A year after constructing a compost bin for our Missouri property, I have begun to build a larger one for our Littleton, Colorado, farm. While we have owned the farm since 1990, we have resorted to using an open compost pile in a wild corner of the lot; since a variety of creatures roam the farm, including red fox, skunks and raccoons, we have been reluctant to add fruit and vegetable scraps to the yard "waste," knowing that remnants would soon be scattered by those scavengers.
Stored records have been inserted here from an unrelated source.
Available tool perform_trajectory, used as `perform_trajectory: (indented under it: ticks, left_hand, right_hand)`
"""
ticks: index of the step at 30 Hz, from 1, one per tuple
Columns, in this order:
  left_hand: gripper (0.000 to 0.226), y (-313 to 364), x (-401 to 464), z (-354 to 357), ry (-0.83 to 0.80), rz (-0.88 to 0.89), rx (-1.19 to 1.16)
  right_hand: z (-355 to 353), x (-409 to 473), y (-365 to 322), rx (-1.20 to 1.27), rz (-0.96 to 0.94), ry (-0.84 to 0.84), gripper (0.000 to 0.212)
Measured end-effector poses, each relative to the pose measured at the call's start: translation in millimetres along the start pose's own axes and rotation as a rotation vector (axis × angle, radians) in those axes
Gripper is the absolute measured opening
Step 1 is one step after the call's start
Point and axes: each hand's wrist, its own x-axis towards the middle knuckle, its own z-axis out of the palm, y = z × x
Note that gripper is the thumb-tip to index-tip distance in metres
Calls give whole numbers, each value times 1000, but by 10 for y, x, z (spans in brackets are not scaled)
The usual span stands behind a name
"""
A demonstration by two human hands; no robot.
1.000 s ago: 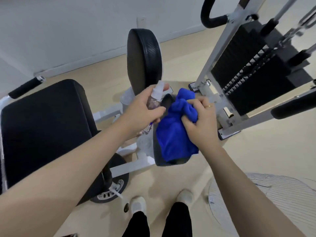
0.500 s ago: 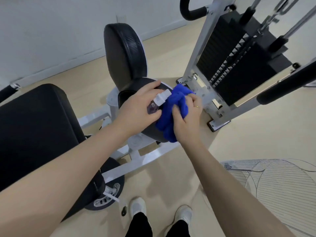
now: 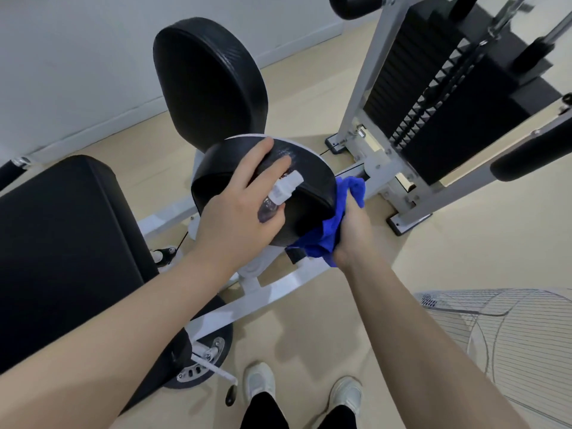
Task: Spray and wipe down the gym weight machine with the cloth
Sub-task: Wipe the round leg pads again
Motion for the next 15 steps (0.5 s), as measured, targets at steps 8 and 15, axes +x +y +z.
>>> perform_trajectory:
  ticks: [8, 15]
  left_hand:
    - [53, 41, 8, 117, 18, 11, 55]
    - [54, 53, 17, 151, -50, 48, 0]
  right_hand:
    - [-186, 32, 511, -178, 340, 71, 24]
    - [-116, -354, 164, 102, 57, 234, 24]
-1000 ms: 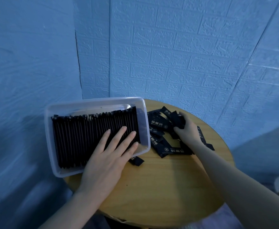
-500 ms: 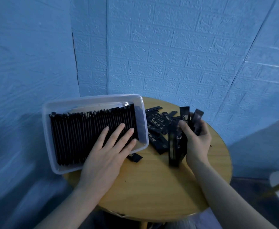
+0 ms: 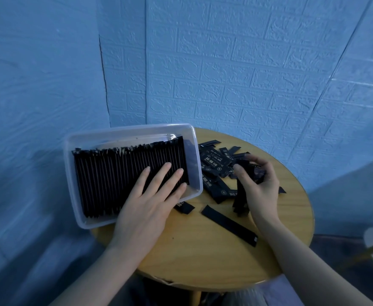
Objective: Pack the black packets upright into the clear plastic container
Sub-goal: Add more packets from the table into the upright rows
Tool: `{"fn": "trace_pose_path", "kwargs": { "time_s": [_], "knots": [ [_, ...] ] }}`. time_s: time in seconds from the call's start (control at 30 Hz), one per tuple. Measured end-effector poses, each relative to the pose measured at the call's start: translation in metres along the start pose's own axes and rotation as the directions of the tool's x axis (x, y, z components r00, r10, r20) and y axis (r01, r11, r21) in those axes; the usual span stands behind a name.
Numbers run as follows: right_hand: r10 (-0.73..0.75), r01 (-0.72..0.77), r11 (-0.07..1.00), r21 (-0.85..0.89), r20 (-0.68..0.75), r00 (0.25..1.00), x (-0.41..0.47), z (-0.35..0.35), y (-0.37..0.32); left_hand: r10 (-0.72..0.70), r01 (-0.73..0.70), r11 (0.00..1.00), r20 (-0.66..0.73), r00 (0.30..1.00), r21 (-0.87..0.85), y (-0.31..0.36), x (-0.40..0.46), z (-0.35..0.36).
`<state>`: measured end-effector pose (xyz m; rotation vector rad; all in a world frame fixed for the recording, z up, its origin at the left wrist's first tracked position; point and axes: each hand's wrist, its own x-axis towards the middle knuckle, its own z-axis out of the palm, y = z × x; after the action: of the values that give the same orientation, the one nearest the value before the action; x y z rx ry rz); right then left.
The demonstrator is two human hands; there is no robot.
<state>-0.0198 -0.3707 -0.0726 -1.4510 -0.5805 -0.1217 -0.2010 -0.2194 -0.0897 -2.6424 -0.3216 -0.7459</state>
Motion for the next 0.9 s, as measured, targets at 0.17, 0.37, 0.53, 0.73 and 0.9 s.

But my decision to build Compost Bin West was also motivated by the positive experiences derived from the Missouri project. While we have we become more diligent about recycling kitchen leftovers, the bin has also been an effective teaching project for our grandsons; more than learning about the importance of conservation and the use of natural compost to fertilize our gardens, they have enjoyed adding scraps to the rotting pile and often report on the variety of "bugs" that they observed in the bin. Indeed, the oldest has become a self-proclaimed expert on compost bins, having learned about their construction and maintenance on one of his naturalist cartoon programs.
Such are the true benefits of conservation related projects and practices. While they benefit our natural ecosystems today, they also stoke the imagination and passion of future generations. If enough children are encouraged to forego chemical fertilizers, herbicides and insecticides in favor of organic fertilization and natural pest control, the health of humans, wildlife and our natural environment will all be served.